Amid proposed cuts to federal financial aid programs, 11 students traveled to Washington, D.C., on Tuesday to lobby Congress to support student aid.
The trip was sponsored by Cornell’s Office of Government and Community Relations, which organizes the trip annually, according to Adam Raveret ’12. Raveret, who went on the trip, said that although the University lobbies on behalf of students through its office of federal government relations in D.C., the students went to D.C. to “give a face to this issue.”
“We can tell about our experiences receiving student financial aid and receiving the Pell Grant and other loans that they’re offering,” Raveret said.

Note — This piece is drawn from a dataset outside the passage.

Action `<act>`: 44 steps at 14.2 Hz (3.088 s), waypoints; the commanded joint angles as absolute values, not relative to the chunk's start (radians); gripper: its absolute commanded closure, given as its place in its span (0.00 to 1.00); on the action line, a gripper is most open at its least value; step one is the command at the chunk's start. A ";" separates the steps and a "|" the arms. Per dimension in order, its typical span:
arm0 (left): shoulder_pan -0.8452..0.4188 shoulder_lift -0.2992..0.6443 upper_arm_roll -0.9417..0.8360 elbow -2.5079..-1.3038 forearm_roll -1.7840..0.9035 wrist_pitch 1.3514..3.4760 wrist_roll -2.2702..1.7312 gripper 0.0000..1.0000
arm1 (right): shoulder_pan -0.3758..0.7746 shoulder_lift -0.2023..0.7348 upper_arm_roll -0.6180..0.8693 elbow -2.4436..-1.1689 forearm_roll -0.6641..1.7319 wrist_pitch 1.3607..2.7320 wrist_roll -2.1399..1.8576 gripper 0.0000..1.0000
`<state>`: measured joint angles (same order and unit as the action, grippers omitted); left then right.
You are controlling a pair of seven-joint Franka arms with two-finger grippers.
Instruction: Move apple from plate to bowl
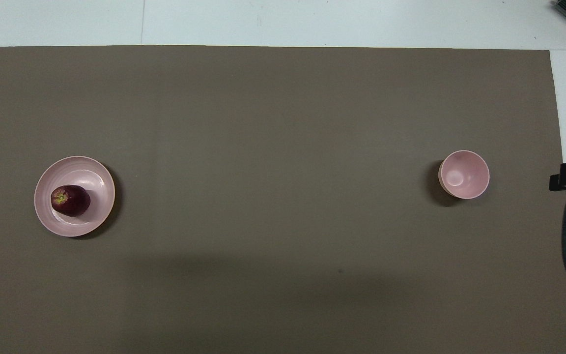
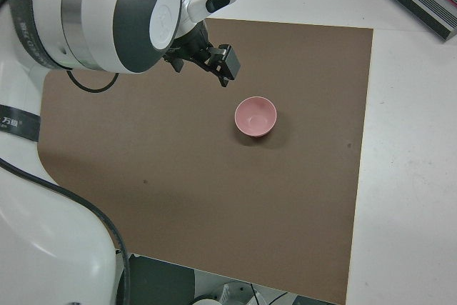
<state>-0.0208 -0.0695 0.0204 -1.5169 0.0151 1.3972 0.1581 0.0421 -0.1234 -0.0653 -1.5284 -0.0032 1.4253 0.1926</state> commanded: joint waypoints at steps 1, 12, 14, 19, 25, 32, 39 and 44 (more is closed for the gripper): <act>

On Wednesday, the students lobbied Congress to support Pell Grants — need-based grants awarded to undergraduates of low-income backgrounds. About 2,200 students at Cornell received Pell Grant funding in the 2010-2011 academic year, The Sun reported last year.
Although the maximum Pell Grant award is likely to remain $5,550 through the 2013-2014 year, Raveret said in an email Thursday that “there are already estimates that the program will have a $7.5 billion shortfall in the 2014-2015 award year, so it is clear that a long-term funding solution is needed.”
“We were, at the minimum, asking that they not cut the [grant’s] maximum amount,” said James Bor ’12, who also went on the trip.
Students also lobbied Congress to maintain the government’s current interest rate on subsidized federal Stafford Loans — need-based loans subsidized by the federal government to help students pay their tuition. If Congress does not intervene, the interest rate for the loans will double from 3.4 to 6.8 percent on July 1, according to Raveret.
“These loans are used by roughly nine million low-income students,” he said. “The Obama administration is urging Congress to delay this increase for one year, but keeping the rate at 3.4 percent is expensive; the [Obama] administration estimates it will cost roughly $3.9 billion.”
The students spent Wednesday emphasizing to members of Congress that federal aid has enabled them and their families to finance their college educations.
“We got appointments set up for us in different [representatives’] offices. A lot of times we talked to their staffer, which was their expert on education reform, on legislative issues involving education,” Raveret said. “In some cases, we were able to talk to the [representatives] or the senators, which was really cool, and tell them our issues.”
Bor called the trip was an “empowering experience.”
“So often, we see Congress as some sort of nebulous institution that not many people can reach, when in actuality, I think that the beauty of America is the fact that you can go to your [representative’s] or your senator’s office and speak with [them],” he said. “Being a responsible person requires you to be informed to figure out what’s at stake, and you use your voice and can’t just sit back.”
Grace Omotunde ’12 agreed, saying that it was important for her to advocate for students like herself who receive financial aid.
“It’s empowering being given that opportunity … [to] voice what is important to you,” Omotunde said.
According to Bor, the group visited the offices of representatives from a wide range of states. Bor, who was able to meet with the Congressman who represents his Virginia district on the trip, said that his representative was particularly impressed that “college students would take the time to come five or six hours just to speak to them about how important financial aid is.”
Raveret said that speaking to representatives in person increases the likelihood that they will lobby on behalf of students.
“Politics are local,” he said. “It definitely does help meeting someone from your district who is directly affected by these types of legislation and who feels strongly about it.”
Echoing Raveret, Bor said that in the world of politics, facts and numbers can only go so far.
“At the end of the day, when it comes down to the political realm, it’s one thing about cold, hard facts, about numbers, about aid ... but it’s another thing to have someone telling stories about how they’re able to go to college, to get a crack at the American dream,” Bor said.